Although some architects have started to learn from the manufacturing industry and see buildings as manufactured products, customization is inevitable and is itself a design activity trapped in the “architectural work” mode. No matter how they grapple with these challenges, or adopt manufacturing knowledge to design buildings, most architects are still enslaved to an “architectural work” mode that highlights their personal talents. This is an endless cycle.

The current challenge is not how to build or get information. It is how to enable cooperative work by allowing every sector to access database information on the same platform. BIM, for example, is a container and tool for managing information, but we also need to identify the principles we need to follow so as to use this correctly and effectively. Otherwise all the sectors will be confused and the information will be meaningless. More importantly, we need to establish the order and rules to inform standard platforms, databases and principles for every sector in a modern construction industry.

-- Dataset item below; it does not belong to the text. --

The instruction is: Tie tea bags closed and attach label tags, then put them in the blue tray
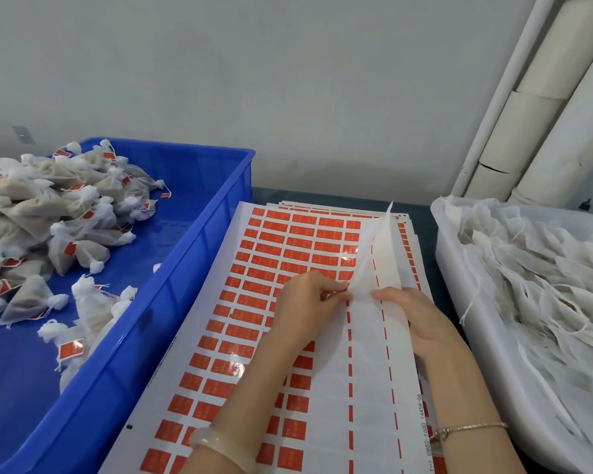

Architects may need to be reeducated to address these challenges. Pinning hopes on an outdated architectural creed is a weak strategy. Modern architects will require order and rules mainly for (but not limited to) their profession, manufacturers and constructors. On the one hand, these guidelines can help architects enhance their designs and guarantee smooth implementation, thereby satisfying their customers. They will also assist in the project phases such us manufacture, delivery, construction and maintenance.

In the broader products industry, clients are likely to have more products to choose from and more opportunities to select them. Products will be eliminated if they are not accepted by the market. So, what will happen if we transfer the “architectural work” mode to a “building products” mode and change architects to product engineers?

In a “building products” mode, architects treat their designs as industrial products. They incorporate customer requests into feasible and rational implementations, from drawings to end products. Such buildings will attract the attributes of other industrial products.  Pragmatic architects are likely to prioritize improved customer experience and smooth implementation in future work instead of highlighting their designs as works of art. Based on this mode, this process will transform personal design to product development. The buildings can be duplicated in some cases and mass customized fabrication may be feasible.

Would significantly increasing the industrial component content of buildings offer more valuable and better services to clients? If so, designers need to acquire additional know-how and develop new skills.

Given the challenges outlined above, I believe a new OSCM order is needed to define the rules for off-site construction manufacture and on-site assembly. These rules would apply to the sequences necessary to combine the different components of buildings, and to inform the building products and assembly methods to bring those building components together. Discovering the order and rules necessary to maximize value to end customers should be measurable and help make real OSCM cooperative work possible. This seems to be the missing piece in the OSCM puzzle to date.

To answer these challenges, a series of investigations of off-site manufacture (OSM) buildings is being undertaken using a case study approach. Essentially, prefabricated buildings (PBs) represent the assembly of various prefabricated components (PCs). Building form generation can be seen as a combination of methods. The fact is that all buildings come from the combination of design drawings and basic components.

If we follow this approach, pathways may become clearer enabling sectors to reposition themselves and find new business opportunities.